Copy out the data line by line exactly, from its start to the line bearing "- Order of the", inclusive.

(Data entries)

......

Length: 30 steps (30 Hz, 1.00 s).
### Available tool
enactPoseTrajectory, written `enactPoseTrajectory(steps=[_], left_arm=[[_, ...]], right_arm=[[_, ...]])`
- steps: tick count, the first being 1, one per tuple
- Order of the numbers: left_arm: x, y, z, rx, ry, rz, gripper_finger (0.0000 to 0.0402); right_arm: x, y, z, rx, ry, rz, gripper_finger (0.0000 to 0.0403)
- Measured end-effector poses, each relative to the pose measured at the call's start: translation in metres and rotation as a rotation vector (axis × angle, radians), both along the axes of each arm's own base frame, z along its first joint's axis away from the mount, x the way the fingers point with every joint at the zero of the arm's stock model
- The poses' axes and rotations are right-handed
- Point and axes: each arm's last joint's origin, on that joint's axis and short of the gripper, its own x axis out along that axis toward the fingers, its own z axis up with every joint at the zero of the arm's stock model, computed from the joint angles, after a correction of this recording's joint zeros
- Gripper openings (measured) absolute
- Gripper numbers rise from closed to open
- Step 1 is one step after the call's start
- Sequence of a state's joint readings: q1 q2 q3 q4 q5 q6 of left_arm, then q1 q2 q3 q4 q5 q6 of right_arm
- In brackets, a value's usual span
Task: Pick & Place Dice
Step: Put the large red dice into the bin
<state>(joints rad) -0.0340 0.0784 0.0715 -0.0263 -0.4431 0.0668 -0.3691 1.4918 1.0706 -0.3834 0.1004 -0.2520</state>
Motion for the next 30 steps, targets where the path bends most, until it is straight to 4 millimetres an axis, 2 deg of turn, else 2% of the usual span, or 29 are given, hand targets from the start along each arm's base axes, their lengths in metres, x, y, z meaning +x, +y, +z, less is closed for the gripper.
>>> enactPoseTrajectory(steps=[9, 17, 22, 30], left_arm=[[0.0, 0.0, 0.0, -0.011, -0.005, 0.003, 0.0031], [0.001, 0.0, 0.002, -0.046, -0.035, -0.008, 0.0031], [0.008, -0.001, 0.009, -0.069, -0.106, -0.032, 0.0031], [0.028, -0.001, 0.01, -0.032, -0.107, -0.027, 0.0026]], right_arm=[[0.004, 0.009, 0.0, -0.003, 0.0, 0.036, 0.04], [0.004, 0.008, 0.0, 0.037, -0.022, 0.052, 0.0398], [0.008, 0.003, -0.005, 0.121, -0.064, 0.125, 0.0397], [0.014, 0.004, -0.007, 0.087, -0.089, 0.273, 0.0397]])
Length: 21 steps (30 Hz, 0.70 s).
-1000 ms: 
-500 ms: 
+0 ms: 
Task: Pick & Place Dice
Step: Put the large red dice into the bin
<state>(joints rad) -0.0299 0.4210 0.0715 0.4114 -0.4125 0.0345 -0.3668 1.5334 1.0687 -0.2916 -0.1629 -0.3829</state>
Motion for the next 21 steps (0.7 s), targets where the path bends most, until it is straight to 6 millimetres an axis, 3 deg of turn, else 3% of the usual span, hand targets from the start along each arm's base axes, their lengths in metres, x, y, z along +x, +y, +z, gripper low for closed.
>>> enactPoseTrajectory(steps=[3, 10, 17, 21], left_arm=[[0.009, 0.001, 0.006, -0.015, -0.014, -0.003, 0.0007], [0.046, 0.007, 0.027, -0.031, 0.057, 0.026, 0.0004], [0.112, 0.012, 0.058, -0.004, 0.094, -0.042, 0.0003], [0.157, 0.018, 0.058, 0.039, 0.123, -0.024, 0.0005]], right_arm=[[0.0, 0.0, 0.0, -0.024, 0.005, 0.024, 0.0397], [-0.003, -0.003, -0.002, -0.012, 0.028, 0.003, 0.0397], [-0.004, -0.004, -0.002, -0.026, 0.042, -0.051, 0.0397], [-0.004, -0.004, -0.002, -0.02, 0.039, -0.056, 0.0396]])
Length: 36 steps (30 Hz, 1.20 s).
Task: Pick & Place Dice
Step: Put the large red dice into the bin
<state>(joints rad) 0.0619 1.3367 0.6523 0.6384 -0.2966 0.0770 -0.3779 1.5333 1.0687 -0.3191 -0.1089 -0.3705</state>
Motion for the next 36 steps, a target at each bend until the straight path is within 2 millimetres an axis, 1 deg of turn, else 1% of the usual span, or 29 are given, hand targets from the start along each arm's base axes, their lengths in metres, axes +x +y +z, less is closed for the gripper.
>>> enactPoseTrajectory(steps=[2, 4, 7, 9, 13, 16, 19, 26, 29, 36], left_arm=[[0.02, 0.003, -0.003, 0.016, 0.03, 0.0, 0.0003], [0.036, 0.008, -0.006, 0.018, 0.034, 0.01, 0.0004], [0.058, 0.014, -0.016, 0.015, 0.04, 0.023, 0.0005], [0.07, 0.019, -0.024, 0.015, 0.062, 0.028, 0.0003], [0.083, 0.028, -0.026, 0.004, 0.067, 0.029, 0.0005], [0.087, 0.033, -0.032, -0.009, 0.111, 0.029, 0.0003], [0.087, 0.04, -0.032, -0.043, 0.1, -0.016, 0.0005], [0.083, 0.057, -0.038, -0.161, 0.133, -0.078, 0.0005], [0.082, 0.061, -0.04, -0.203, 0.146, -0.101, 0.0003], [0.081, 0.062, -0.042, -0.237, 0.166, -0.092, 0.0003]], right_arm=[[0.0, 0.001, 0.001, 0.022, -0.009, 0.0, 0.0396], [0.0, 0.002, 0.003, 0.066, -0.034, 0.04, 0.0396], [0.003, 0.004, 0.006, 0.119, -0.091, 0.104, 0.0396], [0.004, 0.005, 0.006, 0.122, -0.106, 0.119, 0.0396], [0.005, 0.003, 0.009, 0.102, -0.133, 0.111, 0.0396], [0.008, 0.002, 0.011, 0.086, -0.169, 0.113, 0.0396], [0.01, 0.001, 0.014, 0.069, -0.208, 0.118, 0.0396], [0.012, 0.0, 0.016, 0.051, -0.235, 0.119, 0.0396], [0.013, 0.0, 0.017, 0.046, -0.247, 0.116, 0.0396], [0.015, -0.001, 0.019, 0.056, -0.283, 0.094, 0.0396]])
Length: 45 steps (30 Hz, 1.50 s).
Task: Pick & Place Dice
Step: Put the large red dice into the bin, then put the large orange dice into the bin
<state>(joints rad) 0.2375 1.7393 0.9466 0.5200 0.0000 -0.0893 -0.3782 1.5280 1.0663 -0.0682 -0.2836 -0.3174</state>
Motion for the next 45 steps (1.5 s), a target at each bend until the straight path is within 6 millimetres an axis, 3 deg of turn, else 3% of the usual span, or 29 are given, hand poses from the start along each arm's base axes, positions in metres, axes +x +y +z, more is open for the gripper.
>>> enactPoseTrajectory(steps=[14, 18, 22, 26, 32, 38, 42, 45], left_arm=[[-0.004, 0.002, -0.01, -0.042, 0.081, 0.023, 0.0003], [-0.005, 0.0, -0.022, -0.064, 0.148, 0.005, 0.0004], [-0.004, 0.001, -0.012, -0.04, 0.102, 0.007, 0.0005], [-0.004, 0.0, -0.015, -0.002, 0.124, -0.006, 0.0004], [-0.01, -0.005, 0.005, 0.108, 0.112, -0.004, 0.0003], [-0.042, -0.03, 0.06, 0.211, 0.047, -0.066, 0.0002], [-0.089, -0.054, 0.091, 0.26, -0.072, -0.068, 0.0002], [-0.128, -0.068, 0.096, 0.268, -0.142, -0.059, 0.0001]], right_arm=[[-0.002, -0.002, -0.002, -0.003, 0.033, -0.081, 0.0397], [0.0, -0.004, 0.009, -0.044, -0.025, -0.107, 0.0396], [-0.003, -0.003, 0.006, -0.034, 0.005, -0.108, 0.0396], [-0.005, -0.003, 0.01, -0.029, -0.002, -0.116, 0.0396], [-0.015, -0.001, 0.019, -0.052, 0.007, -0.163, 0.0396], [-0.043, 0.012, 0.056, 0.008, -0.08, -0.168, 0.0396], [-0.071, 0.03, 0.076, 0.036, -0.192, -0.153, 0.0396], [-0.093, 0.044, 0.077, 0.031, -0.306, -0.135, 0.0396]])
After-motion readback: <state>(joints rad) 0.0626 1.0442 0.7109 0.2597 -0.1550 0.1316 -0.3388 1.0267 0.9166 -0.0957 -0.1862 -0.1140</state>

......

◆ **Answer for this exercise**:
Length: 30 steps (30 Hz, 1.00 s).
### Available tool
enactPoseTrajectory, written `enactPoseTrajectory(steps=[_], left_arm=[[_, ...]], right_arm=[[_, ...]])`
- steps: tick count, the first being 1, one per tuple
- Order of the numbers: left_arm: x, y, z, rx, ry, rz, gripper_finger (0.0000 to 0.0402); right_arm: x, y, z, rx, ry, rz, gripper_finger (0.0000 to 0.0403)

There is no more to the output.